Bij gepensioneerden heerst een ander beeld bij compensatie vanuit de dekkingsgraad. Gepensioneerden kennen nl. ook pensioenschade in de vorm van gemiste indexatie in het huidige systeem. Hoe meer geld er gaat zitten in compensatie van de doorsneesystematiek, hoe minder geld er over blijft voor compensatie van de gemiste indexatie. In grote lijnen spelen hier dezelfde kwesties als bij de compensatie voor de actieven. Veel hangt af van de hoogte van de dekkingsgraad op het moment van invaren, de overheid die niet gaat meebetalen en de actieve generaties die geen (meer)premie willen betalen. Aan sociale partners de opdracht op een wijze manier binnen de wettelijke randvoorwaarden bij een gegeven dekkingsgraad op het invaarmoment, geld toe te delen aan na-indexatie.
Wie heeft voordeel
De werkgever heeft voordeel, dat is duidelijk en dat geldt ook voor de overheid als werkgever.

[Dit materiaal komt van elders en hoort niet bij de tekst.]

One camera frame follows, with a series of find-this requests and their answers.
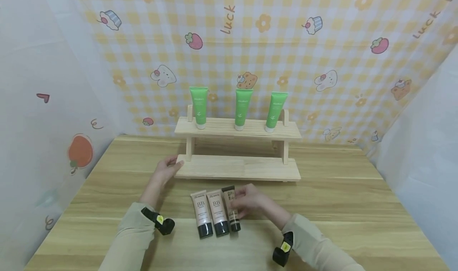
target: black tube cap
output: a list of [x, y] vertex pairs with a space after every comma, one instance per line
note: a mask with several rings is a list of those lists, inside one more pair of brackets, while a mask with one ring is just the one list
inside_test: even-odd
[[216, 237], [229, 234], [229, 224], [227, 221], [214, 224]]
[[173, 228], [175, 227], [175, 222], [172, 219], [164, 220], [162, 226], [156, 226], [159, 229], [159, 232], [162, 235], [168, 235], [172, 233]]
[[198, 226], [199, 238], [207, 238], [213, 235], [212, 223], [205, 223]]
[[236, 222], [236, 223], [231, 223], [230, 224], [230, 230], [232, 232], [238, 232], [242, 229], [242, 227], [240, 226], [240, 222]]
[[281, 248], [275, 247], [272, 259], [281, 267], [286, 265], [287, 259], [289, 258], [289, 252], [284, 253]]

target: black wrist strap
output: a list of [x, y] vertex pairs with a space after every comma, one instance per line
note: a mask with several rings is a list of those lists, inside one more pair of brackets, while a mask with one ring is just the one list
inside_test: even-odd
[[142, 209], [142, 214], [152, 222], [154, 222], [154, 227], [159, 230], [162, 235], [171, 234], [173, 228], [175, 227], [175, 222], [172, 219], [164, 219], [159, 213], [149, 210], [144, 207]]
[[272, 259], [281, 267], [286, 265], [286, 262], [289, 258], [289, 253], [293, 249], [293, 232], [287, 232], [283, 234], [283, 242], [281, 247], [275, 247]]

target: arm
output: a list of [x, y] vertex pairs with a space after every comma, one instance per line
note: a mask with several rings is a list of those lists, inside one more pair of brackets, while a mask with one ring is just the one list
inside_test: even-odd
[[165, 184], [183, 166], [177, 157], [171, 156], [157, 164], [138, 202], [134, 202], [118, 226], [108, 253], [99, 271], [140, 271], [145, 251], [154, 239], [154, 223], [145, 217], [141, 210], [154, 211]]
[[260, 193], [253, 184], [241, 187], [235, 194], [237, 199], [232, 202], [232, 208], [240, 210], [240, 218], [259, 209], [283, 234], [292, 231], [293, 250], [311, 267], [319, 271], [364, 271], [353, 258], [326, 238], [316, 225], [302, 215], [291, 215], [273, 199]]

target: beige sleeve
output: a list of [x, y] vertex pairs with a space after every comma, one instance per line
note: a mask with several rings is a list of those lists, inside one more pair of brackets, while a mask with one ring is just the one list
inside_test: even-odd
[[134, 202], [118, 226], [99, 271], [140, 271], [146, 249], [154, 239], [154, 223], [142, 214], [142, 203]]
[[334, 245], [321, 231], [300, 214], [294, 214], [281, 231], [293, 232], [293, 250], [319, 271], [364, 271], [348, 254]]

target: orange fruit print
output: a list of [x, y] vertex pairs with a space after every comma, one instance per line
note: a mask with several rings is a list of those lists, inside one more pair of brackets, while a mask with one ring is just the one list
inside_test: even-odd
[[91, 139], [84, 134], [73, 136], [72, 143], [67, 151], [70, 160], [70, 174], [74, 175], [79, 168], [85, 168], [92, 161], [94, 149]]

Maar hoe zit het met de werknemers? Veel hangt samen met toekomstige financieel-economische ontwikkelingen en dat is koffiedik kijken. De indruk bestaat dat voor de gepensioneerden een systeem is opgetuigd dat in belangrijke mate weerstand kan bieden aan baisses in de financiële markten, waarbij een korting niet onafwendbaar is, maar wel uit te smeren over meerdere jaren. En de buffer bestaat niet meer, dus verhogen van het pensioen in betere economische tijden is sneller te realiseren. De actieven krijgen te maken met een pensioenschade door systeemomslag. Daar zit een belangrijke min. Compensatie daarvoor is afhankelijk van de stand van de dekkingsgraad op het moment van invaren en de afspraken die we kunnen maken met de andere sociale partners. Compensatie kan ook komen in het nieuwe systeem door het wegvallen van de buffers en het sneller verhogen van het pensioen(kapitaal). Het te verwachten pensioen zal op de jaarlijkse UPO stijgen en dalen. Het echte voordeel lijkt te vallen bij de jongere. Berekeningen van meerdere actuariële adviesbureaus tonen in goede en slechte toekomstige scenario’s, hogere te verwachten pensioenen dan in het huidige systeem. Jongeren hebben ook nauwelijks of niets in te varen. Er kan daar dus geen min optreden.
Door: Martin Weusthuis
[1] Tot op heden vinden er, ondanks onze herhaaldelijke verzoeken daartoe, geen formele gesprekken met de werkgever over dit onderwerp plaats. De spelregels van het overleg dicteren dan ook dat wij u tot die tijd inhoudelijk niet kunnen informeren over wat er wel of niet besproken wordt.